**WHAT THE EXERCISE ASKS**:
Every line of the records below from the line with "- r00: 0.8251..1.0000" up to and including the line with "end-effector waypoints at" must be reproduced exactly, and no line outside that range.

====== INPUT MATERIAL

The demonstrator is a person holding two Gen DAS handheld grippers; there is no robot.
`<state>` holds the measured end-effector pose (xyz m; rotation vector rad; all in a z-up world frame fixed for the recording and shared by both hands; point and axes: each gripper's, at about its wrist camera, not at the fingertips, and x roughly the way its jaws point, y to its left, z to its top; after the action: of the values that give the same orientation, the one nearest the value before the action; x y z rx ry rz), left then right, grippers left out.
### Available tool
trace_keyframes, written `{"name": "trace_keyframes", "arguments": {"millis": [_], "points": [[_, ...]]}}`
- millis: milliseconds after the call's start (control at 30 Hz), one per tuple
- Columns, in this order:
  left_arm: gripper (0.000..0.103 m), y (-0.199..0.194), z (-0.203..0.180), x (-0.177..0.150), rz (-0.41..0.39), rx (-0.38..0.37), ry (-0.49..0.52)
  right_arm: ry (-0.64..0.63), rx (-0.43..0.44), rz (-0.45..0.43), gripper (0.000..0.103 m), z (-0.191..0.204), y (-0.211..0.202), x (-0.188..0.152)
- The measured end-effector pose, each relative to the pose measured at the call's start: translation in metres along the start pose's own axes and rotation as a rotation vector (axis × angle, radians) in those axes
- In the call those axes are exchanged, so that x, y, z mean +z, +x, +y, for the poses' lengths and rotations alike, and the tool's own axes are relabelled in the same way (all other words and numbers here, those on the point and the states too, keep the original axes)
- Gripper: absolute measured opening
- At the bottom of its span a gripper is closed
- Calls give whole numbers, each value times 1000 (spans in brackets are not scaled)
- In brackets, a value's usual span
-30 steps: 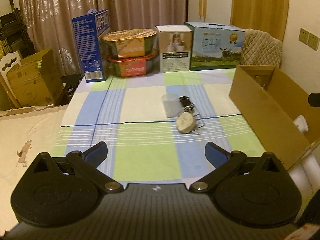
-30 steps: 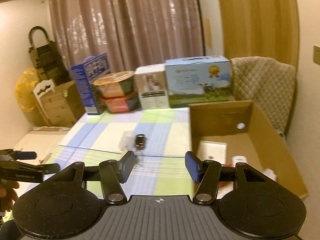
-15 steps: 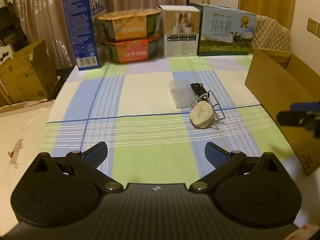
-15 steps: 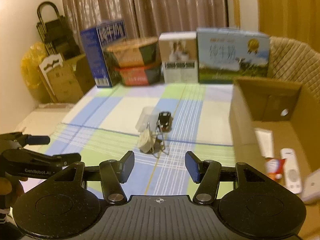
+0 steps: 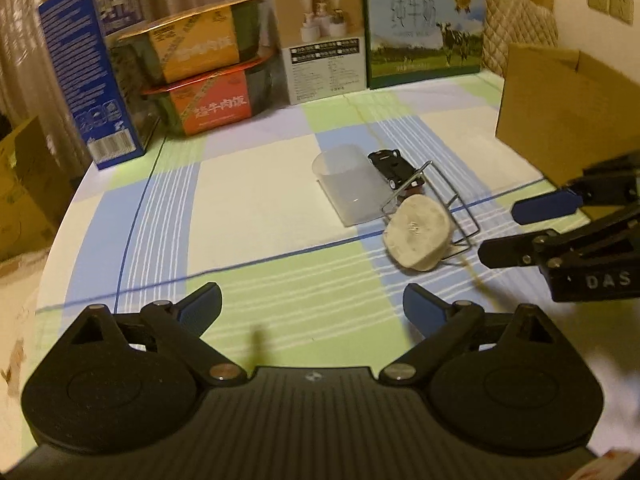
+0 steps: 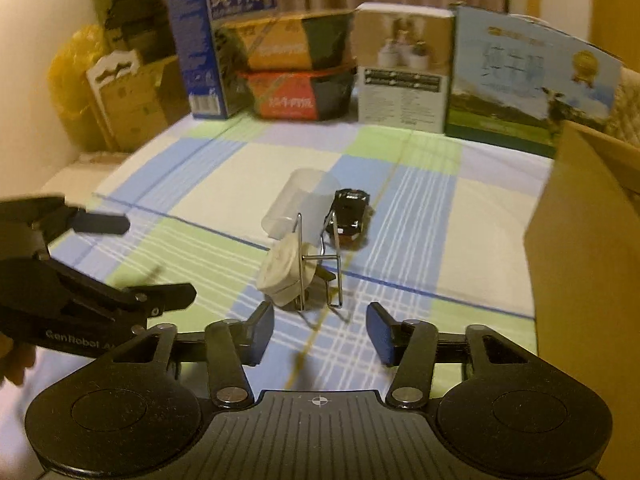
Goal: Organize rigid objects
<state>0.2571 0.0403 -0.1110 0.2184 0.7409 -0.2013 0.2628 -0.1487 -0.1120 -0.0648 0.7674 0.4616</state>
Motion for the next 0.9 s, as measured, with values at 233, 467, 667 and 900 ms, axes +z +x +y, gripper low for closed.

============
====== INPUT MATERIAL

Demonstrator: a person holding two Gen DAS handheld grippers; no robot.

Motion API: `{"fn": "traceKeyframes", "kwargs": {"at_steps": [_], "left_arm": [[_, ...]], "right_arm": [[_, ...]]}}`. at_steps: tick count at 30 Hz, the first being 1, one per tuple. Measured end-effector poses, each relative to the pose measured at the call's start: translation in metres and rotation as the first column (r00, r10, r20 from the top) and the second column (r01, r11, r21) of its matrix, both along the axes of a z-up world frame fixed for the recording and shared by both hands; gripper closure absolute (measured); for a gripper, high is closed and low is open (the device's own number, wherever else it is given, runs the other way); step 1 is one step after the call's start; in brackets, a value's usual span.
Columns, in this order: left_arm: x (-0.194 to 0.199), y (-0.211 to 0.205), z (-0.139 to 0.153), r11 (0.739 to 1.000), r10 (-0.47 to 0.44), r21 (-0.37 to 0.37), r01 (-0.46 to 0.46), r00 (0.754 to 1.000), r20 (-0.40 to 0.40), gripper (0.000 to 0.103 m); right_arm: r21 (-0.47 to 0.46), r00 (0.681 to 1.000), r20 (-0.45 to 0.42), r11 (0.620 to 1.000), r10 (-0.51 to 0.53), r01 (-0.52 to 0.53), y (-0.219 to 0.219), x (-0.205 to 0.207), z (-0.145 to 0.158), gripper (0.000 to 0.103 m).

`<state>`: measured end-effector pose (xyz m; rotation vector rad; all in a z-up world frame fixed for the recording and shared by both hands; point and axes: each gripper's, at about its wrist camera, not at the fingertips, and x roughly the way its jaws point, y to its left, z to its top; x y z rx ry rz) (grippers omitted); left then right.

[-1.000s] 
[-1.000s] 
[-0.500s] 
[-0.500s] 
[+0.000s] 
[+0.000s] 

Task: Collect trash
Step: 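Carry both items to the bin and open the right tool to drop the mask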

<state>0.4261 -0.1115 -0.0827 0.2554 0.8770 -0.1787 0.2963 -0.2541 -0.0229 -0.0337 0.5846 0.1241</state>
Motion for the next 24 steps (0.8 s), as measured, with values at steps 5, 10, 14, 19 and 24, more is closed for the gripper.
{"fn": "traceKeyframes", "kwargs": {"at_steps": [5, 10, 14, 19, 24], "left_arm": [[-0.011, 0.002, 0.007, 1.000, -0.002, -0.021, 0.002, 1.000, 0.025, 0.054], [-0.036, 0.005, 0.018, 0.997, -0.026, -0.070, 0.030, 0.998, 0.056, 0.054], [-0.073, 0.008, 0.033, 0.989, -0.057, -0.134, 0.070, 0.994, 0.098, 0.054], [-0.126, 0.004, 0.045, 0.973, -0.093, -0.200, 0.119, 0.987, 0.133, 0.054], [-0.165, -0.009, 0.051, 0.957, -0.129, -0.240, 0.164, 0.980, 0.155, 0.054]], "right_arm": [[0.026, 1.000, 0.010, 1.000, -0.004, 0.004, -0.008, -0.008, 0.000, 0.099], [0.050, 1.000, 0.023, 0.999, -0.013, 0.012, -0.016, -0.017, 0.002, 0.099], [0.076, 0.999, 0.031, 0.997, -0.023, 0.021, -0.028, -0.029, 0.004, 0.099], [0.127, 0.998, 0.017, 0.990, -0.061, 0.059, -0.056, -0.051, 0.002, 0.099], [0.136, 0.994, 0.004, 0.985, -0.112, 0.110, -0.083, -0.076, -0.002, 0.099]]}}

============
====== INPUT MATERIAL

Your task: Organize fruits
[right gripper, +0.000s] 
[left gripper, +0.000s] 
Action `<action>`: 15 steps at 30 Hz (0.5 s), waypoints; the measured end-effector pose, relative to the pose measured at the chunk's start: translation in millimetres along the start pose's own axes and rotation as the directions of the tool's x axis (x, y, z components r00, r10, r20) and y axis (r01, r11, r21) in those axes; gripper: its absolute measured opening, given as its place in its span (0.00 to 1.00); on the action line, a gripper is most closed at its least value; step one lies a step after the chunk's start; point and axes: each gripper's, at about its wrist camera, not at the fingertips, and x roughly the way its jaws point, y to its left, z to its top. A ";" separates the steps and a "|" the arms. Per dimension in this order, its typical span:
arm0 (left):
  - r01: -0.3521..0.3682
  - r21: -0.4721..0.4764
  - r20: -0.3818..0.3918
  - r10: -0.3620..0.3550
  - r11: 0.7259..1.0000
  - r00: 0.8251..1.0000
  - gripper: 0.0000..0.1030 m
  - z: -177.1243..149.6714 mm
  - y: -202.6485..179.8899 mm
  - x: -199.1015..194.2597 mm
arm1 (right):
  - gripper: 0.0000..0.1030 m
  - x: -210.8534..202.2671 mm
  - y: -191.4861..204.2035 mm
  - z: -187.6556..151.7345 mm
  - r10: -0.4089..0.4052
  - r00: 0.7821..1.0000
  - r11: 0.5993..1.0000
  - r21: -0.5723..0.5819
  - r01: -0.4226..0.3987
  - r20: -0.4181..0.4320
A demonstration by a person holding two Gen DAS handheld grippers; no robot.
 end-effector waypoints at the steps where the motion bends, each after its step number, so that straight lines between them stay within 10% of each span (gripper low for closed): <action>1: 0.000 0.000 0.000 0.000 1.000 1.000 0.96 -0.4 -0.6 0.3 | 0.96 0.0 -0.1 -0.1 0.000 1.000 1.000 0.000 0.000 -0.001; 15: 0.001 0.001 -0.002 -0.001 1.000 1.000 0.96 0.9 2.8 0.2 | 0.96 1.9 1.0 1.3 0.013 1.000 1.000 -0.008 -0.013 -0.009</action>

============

**SOLUTION BELOW**:
  - r00: 0.8251..1.0000
  - gripper: 0.0000..0.1030 m
  - z: -177.1243..149.6714 mm
  - y: -202.6485..179.8899 mm
  - x: -199.1015..194.2597 mm
arm1 (right):
  - gripper: 0.0000..0.1030 m
  - x: -210.8534..202.2671 mm
  - y: -191.4861..204.2035 mm
  - z: -187.6556..151.7345 mm
  - r10: -0.4089..0.4052
  - r00: 0.7821..1.0000
  - r11: 0.5993..1.0000
  - r21: -0.5723..0.5819
  - r01: -0.4226..0.3987
  - r20: -0.4181..0.4320
A demonstration by a person holding two Gen DAS handheld grippers; no robot.
 end-effector waypoints at the steps where the motion bends, each after its step number, so that straight lines between them stay within 10% of each span (gripper low for closed): <action>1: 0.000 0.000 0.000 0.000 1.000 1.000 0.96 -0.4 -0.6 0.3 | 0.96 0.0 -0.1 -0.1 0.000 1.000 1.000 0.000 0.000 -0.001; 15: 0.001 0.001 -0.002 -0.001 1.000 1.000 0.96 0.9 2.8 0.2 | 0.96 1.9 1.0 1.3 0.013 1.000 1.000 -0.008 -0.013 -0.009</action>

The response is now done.